START MATERIAL SUPPLIED

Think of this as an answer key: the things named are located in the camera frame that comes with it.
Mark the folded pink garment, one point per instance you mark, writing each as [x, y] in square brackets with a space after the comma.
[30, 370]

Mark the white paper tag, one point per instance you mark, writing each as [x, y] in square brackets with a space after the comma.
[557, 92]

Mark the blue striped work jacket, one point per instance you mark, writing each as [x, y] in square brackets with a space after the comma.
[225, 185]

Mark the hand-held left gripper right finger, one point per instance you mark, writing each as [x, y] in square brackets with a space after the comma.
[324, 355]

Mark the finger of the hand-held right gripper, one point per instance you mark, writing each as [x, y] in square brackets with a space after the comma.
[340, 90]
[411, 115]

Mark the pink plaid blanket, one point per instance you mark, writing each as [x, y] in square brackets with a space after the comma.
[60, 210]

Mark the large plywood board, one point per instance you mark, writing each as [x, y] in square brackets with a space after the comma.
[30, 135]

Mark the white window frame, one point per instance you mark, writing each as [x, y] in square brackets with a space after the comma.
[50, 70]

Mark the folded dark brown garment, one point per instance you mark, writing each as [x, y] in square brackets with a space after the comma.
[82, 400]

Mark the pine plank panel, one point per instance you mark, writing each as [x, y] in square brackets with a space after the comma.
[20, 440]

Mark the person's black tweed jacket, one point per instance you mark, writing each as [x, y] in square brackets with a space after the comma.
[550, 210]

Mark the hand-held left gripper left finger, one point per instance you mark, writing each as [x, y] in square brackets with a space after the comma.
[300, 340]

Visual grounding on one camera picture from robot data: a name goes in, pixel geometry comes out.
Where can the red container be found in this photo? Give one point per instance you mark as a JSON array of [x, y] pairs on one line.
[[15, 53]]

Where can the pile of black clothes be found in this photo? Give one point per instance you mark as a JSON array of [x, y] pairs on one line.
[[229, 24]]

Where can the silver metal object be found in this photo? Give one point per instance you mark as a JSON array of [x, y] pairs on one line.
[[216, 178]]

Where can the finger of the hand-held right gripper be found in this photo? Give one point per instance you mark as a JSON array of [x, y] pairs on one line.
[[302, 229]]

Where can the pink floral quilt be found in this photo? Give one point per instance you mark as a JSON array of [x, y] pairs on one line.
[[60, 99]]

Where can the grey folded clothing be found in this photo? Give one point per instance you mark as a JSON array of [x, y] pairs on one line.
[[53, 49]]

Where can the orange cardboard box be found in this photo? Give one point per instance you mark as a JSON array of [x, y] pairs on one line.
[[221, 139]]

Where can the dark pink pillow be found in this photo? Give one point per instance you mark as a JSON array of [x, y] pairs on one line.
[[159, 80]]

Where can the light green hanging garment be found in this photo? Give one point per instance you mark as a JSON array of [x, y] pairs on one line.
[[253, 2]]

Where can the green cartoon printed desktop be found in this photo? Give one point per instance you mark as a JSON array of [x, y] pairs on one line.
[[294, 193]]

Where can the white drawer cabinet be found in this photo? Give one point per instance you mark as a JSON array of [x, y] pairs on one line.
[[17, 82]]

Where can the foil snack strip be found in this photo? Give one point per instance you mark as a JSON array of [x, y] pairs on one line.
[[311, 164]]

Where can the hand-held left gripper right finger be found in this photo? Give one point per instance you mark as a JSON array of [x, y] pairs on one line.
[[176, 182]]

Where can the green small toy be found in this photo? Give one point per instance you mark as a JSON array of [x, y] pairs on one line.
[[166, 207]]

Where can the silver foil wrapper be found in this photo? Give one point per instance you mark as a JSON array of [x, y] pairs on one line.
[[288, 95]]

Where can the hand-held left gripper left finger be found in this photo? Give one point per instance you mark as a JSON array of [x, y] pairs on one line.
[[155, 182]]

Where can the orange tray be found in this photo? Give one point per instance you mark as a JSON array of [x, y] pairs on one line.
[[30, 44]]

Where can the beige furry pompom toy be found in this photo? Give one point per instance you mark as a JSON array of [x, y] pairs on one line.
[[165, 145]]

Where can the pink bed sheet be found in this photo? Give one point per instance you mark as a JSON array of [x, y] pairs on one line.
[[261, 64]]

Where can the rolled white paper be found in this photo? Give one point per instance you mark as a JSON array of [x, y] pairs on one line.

END MATERIAL SUPPLIED

## [YOUR OBJECTIVE]
Exactly as shown, output all of the material above.

## [ANSWER]
Think of this as an answer key: the things named are located in the camera frame that comes with it.
Mark the folded pink garment, one point per instance you mark, writing each as [x, y] in square brackets with a space after the comma.
[30, 370]

Mark the white paper tag, one point per instance you mark, writing each as [x, y] in square brackets with a space after the comma.
[557, 92]

Mark the blue striped work jacket, one point per instance you mark, writing each as [x, y] in square brackets with a space after the comma.
[225, 185]

Mark the hand-held left gripper right finger, one point per instance you mark, writing each as [x, y] in square brackets with a space after the comma.
[324, 355]

Mark the finger of the hand-held right gripper, one point per instance you mark, writing each as [x, y] in square brackets with a space after the comma.
[340, 90]
[411, 115]

Mark the pink plaid blanket, one point per instance you mark, writing each as [x, y] in square brackets with a space after the comma.
[60, 210]

Mark the large plywood board, one point per instance you mark, writing each as [x, y] in square brackets with a space after the comma.
[30, 135]

Mark the white window frame, one point per instance you mark, writing each as [x, y] in square brackets with a space after the comma.
[50, 70]

Mark the folded dark brown garment, one point per instance you mark, writing each as [x, y] in square brackets with a space after the comma.
[82, 400]

Mark the pine plank panel, one point per instance you mark, writing each as [x, y] in square brackets with a space after the comma.
[20, 440]

Mark the person's black tweed jacket, one point per instance you mark, writing each as [x, y] in square brackets with a space after the comma.
[550, 210]

Mark the hand-held left gripper left finger, one point per instance you mark, writing each as [x, y] in square brackets with a space after the comma.
[300, 340]

Visual grounding on one camera picture from robot data: a name goes in, pixel geometry comes out.
Where can the red container be found in this photo? Give one point per instance you mark as a JSON array of [x, y] pairs on one line.
[[15, 53]]

Where can the pile of black clothes be found in this photo? Give one point per instance you mark as a JSON array of [x, y] pairs on one line.
[[229, 24]]

Where can the silver metal object be found in this photo? Give one point per instance you mark as a JSON array of [x, y] pairs on one line.
[[216, 178]]

Where can the finger of the hand-held right gripper be found in this photo? Give one point per instance you mark as a JSON array of [x, y] pairs on one line.
[[302, 229]]

Where can the pink floral quilt be found in this photo? Give one point per instance you mark as a JSON array of [x, y] pairs on one line.
[[60, 99]]

Where can the grey folded clothing be found in this photo? Give one point per instance you mark as a JSON array of [x, y] pairs on one line.
[[53, 49]]

Where can the orange cardboard box be found in this photo? Give one point per instance you mark as a JSON array of [x, y] pairs on one line.
[[221, 139]]

Where can the dark pink pillow be found in this photo? Give one point per instance you mark as a JSON array of [x, y] pairs on one line.
[[159, 80]]

Where can the light green hanging garment be found in this photo? Give one point per instance you mark as a JSON array of [x, y] pairs on one line.
[[253, 2]]

Where can the green cartoon printed desktop be found in this photo? Give one point per instance you mark as a JSON array of [x, y] pairs on one line.
[[294, 193]]

Where can the white drawer cabinet be found in this photo? Give one point per instance you mark as a JSON array of [x, y] pairs on one line.
[[17, 82]]

Where can the foil snack strip be found in this photo? Give one point per instance you mark as a JSON array of [x, y] pairs on one line.
[[311, 164]]

Where can the hand-held left gripper right finger be found in this photo? Give one point per instance you mark as a JSON array of [x, y] pairs on one line.
[[176, 182]]

Where can the green small toy be found in this photo? Give one point per instance you mark as a JSON array of [x, y] pairs on one line.
[[166, 207]]

Where can the silver foil wrapper be found in this photo? Give one point per instance you mark as a JSON array of [x, y] pairs on one line.
[[288, 95]]

Where can the hand-held left gripper left finger be found in this photo? Give one point per instance you mark as a JSON array of [x, y] pairs on one line.
[[155, 182]]

Where can the orange tray be found in this photo? Give one point per instance you mark as a JSON array of [x, y] pairs on one line.
[[30, 44]]

Where can the beige furry pompom toy be found in this photo? Give one point per instance you mark as a JSON array of [x, y] pairs on one line.
[[165, 145]]

Where can the pink bed sheet be found in this photo? Give one point per instance you mark as a JSON array of [x, y] pairs on one line.
[[261, 64]]

Where can the rolled white paper be found in this photo? Give one point per instance you mark as a JSON array of [x, y] pairs on one line.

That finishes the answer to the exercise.